7 Colum. J. Eur. L. 1 (2001)
Christian Joerges. Professor of Law, European University Institute (EUI), Florence (at present Thyssen Visiting Professor of European Economic Law, Columbia University Law School).
The main title of this contribution is theoretical and ambitious. The subtitle, however, announces more easily comprehensible narratives. It would indeed be hardly manageable to discuss systematically and comprehensively with all the complex issues which this contribution is going to deal with. On the other hand, any effort to address the “real life” of modern markets will have to take the issues named in the main title seriously. Our market economies are bound to respond to risks and hence deploy institutional frameworks within which risks can be “managed.” And it seems, in view of the state of economic developments, indispensable to address these challenges at transnational levels rather than from the perspective of one specific jurisdiction.
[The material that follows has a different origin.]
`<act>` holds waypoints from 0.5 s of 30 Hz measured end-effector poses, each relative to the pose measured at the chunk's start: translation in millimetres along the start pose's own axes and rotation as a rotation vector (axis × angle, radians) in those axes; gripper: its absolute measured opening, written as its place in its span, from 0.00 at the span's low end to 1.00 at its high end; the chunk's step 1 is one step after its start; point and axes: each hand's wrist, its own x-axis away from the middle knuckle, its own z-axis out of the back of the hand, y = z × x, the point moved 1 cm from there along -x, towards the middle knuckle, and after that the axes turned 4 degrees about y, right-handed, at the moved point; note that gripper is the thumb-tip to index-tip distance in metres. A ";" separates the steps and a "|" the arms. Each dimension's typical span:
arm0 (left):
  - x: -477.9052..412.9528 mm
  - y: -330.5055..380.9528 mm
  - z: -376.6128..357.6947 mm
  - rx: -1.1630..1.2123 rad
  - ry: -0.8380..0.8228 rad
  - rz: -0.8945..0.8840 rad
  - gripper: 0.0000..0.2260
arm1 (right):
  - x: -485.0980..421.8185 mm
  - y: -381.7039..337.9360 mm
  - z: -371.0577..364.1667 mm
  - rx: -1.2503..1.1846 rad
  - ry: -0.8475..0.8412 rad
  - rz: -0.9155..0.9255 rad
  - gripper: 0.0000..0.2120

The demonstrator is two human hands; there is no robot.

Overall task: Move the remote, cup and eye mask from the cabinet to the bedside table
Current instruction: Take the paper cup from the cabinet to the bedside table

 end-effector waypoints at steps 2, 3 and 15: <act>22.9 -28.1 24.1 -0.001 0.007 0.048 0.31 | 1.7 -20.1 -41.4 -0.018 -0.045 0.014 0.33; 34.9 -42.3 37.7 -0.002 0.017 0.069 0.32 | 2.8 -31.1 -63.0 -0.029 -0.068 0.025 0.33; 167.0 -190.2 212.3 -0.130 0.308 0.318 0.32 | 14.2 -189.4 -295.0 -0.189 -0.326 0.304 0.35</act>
Thus being caught between the Scylla of complexity and the Charybdis of simplification, a narrative turn seems an attractive choice.
My claim is that the three cases chosen illustrate in an exemplary way not just the omnipresence of the risk problem, but equally the failures of purely national responses, the need to establish transnational institutions and the legitimacy problems of transnational governance structures. These general issues will first be briefly elaborated (Part I). The paper then presents three cases, placing special emphasis on the difficulties of organizing transnational legal responses to the Europeanization and globalization of markets (Part II). The final section takes a second theoretically informed look at the three cases. It first substantiates the need to respond to other risk problem and then considers the failures and achievements of national, European and global institutional frameworks (Part III).